The announcement came with a direct challenge: the Dodge Challenger SRT Demon had been marketed as the world’s fastest production muscle car. John Hennessey’s response was immediate and specific. He built a car that was faster at every benchmark — a car whose name was the literal adversarial counterpart to the car it was built to defeat.
On February 12, 2018, professional driver and director of the Ford Performance Driving School, Brian Smith, piloted the Exorcist to validate its performance claims. The car’s 217-mph top speed eclipsed the Dodge Demon’s 168-mph maximum, making the Exorcist the world’s fastest muscle car at the time — surpassing even the then-current Corvette ZR1’s 213-mph top speed.

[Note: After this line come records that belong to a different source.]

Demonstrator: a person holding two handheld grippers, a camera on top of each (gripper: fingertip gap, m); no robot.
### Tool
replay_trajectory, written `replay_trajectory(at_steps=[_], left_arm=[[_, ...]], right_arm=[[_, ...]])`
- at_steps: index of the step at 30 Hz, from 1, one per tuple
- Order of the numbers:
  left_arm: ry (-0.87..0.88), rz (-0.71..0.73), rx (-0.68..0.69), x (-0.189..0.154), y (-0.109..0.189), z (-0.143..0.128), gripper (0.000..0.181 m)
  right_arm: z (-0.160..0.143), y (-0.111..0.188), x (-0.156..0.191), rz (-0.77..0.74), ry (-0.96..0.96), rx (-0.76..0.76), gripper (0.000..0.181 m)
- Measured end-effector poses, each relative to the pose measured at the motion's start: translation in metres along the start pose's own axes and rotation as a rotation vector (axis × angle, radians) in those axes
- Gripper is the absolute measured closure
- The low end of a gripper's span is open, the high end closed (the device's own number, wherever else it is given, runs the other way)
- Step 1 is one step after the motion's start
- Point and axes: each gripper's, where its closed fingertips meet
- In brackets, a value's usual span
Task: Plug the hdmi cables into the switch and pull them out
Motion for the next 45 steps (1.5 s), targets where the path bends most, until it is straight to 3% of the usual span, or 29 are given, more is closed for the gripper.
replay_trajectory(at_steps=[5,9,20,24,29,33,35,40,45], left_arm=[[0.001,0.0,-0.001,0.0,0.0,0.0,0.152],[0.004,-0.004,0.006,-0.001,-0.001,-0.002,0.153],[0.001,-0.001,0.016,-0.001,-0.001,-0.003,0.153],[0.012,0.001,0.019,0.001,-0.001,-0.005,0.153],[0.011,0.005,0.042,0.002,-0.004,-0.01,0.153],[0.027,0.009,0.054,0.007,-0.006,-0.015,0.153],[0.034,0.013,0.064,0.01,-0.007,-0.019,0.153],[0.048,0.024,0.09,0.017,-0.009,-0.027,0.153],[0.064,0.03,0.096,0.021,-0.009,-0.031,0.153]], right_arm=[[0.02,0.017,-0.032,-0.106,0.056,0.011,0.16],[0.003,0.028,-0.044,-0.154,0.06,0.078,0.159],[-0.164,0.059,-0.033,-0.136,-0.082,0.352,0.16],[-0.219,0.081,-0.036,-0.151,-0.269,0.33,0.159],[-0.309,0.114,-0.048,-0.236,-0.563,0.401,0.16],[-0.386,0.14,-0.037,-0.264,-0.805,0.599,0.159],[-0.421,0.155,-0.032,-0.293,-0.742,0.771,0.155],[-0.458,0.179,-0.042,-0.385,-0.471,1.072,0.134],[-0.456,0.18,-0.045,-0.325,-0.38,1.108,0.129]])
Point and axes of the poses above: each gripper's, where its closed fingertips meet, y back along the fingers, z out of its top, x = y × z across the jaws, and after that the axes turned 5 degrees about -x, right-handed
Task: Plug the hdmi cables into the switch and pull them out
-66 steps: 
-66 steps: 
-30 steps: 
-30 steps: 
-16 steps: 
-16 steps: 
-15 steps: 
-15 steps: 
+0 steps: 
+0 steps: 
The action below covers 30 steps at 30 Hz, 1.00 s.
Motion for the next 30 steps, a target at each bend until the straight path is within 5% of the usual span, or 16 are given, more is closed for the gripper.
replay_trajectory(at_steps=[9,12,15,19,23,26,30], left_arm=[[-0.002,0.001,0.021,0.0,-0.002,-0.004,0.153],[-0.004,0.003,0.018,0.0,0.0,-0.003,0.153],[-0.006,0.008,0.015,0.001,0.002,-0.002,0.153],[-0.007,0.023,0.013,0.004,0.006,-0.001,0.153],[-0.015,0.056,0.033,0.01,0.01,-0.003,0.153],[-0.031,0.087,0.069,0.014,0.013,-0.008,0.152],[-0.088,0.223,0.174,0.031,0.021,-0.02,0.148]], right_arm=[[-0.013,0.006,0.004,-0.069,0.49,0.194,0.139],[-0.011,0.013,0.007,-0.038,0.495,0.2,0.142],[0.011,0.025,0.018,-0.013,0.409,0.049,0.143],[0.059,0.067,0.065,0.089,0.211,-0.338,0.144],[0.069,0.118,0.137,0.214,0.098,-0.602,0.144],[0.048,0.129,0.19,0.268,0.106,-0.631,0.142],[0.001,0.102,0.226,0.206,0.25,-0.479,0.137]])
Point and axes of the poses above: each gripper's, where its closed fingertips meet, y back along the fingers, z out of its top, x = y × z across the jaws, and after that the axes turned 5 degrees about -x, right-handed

The original production run was limited. Available in coupe or convertible body style with either a 6-speed manual or 10-speed automatic transmission, the original Exorcist established the technical specification and performance benchmark that all subsequent editions would maintain.
The 30th Anniversary Edition (2021): Celebrating Three Decades
In 2021, Hennessey Performance Engineering turned 30. To mark three decades of making fast cars faster — the company was founded in 1991 — John Hennessey announced the 30th Anniversary Exorcist as the final 30 cars of a planned 100-car production run.
The Exorcist Anniversary Edition celebrates 30 years of Hennessey Performance Engineering, with a special limited edition run of 30 Exorcist models completing Hennessey’s 100-car build. Each Hennessey Exorcist 30th Anniversary Camaro featured an anniversary logo on the car’s front flanks, set behind each front wheel, alongside a uniquely numbered build plaque under the hood.
Performance specifications remained identical to the original: 1,000 hp, 966 lb-ft, 2.1-second 0-to-60, 9.57-second quarter mile, 217-mph top speed. The 30th Anniversary cars were priced at $135,000 complete including the donor Camaro ZL1.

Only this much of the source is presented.